An open-source NLP research library, built on PyTorch.

http://www.allennlp.org

Apache License 2.0

11.77k stars 2.25k forks source link

BagOfWordCountsTokenEmbedder & BasicClassifier not compatible #3388

Open camelop opened 5 years ago

camelop commented 5 years ago

Bug Description BagOfWordCountsTokenEmbedder returns tensor with shape [batchsize, size of vocab (or projection dim)], while most of other embedders return [batchsize, num of tokens, size of hidden] This is at some level inconsistent with the definition of embedder, so seq2vec in BasicClassifier cannot be applied (the input is not even a sequence).

To Reproduce Use them together like

"model": {
        "type": "basic_classifier",
        "text_field_embedder": {
            "token_embedders": {
                "tokens": {
                    "type": "bag_of_word_counts"
                }
            }
        },
        "seq2vec_encoder": ... # any
    },

Expected behavior At least make the output of BagOfWordCountsTokenEmbedder looks like [bs, 1, vocab size] would help. (Although it will still be a bit confusing.)

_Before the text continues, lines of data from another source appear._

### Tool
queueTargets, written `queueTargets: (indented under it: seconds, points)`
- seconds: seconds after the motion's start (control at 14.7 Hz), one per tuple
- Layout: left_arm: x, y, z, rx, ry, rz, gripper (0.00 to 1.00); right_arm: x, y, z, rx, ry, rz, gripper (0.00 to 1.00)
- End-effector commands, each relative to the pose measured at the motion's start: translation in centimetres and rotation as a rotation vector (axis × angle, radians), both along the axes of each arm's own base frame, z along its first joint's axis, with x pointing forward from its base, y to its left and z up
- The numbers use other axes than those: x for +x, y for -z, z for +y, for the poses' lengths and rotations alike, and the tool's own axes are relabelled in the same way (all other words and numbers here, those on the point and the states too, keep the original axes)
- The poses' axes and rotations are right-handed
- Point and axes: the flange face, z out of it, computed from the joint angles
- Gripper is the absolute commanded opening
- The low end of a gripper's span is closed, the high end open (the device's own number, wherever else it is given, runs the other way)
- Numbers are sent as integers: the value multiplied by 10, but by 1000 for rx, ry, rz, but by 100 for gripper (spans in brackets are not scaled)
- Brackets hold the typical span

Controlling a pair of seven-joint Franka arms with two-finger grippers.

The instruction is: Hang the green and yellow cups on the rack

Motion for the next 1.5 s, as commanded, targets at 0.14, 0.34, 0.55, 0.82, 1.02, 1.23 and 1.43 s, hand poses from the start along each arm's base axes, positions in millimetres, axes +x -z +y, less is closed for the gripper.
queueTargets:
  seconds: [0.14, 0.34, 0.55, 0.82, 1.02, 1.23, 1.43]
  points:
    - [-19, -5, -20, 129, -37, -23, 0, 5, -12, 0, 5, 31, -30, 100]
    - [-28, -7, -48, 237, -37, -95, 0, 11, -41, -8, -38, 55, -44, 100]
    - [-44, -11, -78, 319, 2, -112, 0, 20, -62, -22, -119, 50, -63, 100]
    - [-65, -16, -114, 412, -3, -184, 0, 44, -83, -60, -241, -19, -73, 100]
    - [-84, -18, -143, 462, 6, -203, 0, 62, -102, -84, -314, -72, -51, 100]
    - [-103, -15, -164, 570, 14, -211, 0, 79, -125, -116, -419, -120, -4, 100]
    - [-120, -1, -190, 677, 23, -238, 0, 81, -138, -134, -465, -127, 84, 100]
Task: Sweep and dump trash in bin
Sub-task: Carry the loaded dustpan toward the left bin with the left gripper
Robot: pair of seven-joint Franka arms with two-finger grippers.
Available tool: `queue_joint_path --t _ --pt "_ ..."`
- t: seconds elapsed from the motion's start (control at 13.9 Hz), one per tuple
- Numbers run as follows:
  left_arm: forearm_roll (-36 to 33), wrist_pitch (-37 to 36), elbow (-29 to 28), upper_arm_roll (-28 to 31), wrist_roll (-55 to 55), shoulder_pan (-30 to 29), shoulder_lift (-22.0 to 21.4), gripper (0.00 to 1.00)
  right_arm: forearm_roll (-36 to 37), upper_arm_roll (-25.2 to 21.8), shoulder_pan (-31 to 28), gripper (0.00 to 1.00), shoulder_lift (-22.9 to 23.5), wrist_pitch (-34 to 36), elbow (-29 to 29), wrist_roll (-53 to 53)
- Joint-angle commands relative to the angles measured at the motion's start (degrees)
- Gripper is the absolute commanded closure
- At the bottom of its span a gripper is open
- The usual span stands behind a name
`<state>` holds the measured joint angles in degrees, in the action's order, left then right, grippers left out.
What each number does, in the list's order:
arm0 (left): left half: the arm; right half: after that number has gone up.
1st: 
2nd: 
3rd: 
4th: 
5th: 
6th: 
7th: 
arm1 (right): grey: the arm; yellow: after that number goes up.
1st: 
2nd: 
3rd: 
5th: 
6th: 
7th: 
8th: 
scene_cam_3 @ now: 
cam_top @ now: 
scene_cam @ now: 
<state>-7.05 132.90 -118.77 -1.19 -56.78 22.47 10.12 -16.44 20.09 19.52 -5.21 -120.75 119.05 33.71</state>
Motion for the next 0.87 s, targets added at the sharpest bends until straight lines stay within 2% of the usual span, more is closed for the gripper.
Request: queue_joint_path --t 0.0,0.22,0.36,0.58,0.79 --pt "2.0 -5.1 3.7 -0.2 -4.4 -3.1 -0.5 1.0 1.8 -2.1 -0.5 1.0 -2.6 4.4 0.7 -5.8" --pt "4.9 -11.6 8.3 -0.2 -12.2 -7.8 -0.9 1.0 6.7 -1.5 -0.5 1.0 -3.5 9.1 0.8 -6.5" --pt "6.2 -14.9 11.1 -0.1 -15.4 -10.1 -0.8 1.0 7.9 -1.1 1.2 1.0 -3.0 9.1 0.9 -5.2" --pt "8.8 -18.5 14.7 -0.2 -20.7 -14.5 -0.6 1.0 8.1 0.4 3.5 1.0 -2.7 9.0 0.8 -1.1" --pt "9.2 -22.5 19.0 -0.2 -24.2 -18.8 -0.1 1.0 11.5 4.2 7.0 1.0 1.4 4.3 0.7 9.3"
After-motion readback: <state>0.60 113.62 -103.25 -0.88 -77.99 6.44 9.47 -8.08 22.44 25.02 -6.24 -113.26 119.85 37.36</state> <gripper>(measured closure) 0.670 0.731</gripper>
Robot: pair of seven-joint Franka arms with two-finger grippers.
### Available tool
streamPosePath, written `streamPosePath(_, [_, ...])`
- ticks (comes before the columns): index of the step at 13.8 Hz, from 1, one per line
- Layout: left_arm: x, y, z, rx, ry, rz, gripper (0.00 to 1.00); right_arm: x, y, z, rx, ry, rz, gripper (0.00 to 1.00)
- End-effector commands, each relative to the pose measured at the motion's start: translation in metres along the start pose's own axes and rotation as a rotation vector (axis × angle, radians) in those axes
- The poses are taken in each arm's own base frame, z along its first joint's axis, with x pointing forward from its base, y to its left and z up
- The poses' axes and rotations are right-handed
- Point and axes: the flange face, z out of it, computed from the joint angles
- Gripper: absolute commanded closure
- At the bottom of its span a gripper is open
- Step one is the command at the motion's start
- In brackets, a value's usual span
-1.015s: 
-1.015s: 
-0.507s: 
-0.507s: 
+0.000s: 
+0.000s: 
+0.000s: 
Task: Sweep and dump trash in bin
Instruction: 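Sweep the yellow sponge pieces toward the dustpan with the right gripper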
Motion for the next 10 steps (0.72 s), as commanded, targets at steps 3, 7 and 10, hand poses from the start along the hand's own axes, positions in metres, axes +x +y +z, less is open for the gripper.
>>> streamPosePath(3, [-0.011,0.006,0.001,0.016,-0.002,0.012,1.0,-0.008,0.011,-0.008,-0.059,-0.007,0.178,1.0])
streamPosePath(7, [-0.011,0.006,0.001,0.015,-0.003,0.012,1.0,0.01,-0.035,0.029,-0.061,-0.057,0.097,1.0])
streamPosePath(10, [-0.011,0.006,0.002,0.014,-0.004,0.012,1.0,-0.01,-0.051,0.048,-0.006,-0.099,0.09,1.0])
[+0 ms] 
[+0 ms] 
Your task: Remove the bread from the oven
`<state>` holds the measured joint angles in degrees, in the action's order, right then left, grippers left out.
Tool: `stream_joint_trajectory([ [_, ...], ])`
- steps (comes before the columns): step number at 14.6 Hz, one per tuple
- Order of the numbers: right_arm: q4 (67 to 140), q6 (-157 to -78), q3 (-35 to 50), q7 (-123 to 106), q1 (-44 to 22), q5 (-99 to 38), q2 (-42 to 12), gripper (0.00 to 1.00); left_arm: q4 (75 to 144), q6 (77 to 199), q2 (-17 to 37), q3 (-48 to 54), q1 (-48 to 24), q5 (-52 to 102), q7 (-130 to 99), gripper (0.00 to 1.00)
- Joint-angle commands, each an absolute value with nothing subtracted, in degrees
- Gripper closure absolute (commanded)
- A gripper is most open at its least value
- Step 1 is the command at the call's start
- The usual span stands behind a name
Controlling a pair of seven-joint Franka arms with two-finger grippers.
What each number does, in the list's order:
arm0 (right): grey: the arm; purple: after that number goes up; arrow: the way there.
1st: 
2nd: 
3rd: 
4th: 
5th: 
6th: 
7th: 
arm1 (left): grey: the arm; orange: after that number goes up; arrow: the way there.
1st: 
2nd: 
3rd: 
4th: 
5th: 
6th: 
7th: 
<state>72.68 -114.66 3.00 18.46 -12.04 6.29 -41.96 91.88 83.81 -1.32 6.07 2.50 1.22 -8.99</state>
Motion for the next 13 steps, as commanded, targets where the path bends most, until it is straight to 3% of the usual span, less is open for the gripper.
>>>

System (please complete the following information):

OS: any (ubuntu 16.04)
Python version: 3.7
AllenNLP version: v0.9.0
PyTorch version: 1.3.0

brendan-ai2 commented 5 years ago

@kernelmachine , could you take a look at this? (As it looks like you're the author of the BagOfWordCountsTokenEmbedder.) @camelop's point seems like a good one, but I'm not sure what implications there are for existing code. Thanks!

matt-gardner commented 5 years ago

ping @kernelmachine

kernelmachine commented 5 years ago

Yes, I think unsqueezing the num_tokens dimension is a reasonable solution (it is a bit confusing, but we could make it clear in the documentation). The bag of words embedder is pretty isolated from the rest of the repo, so I don't think it'll be an issue. Contributions would be welcome!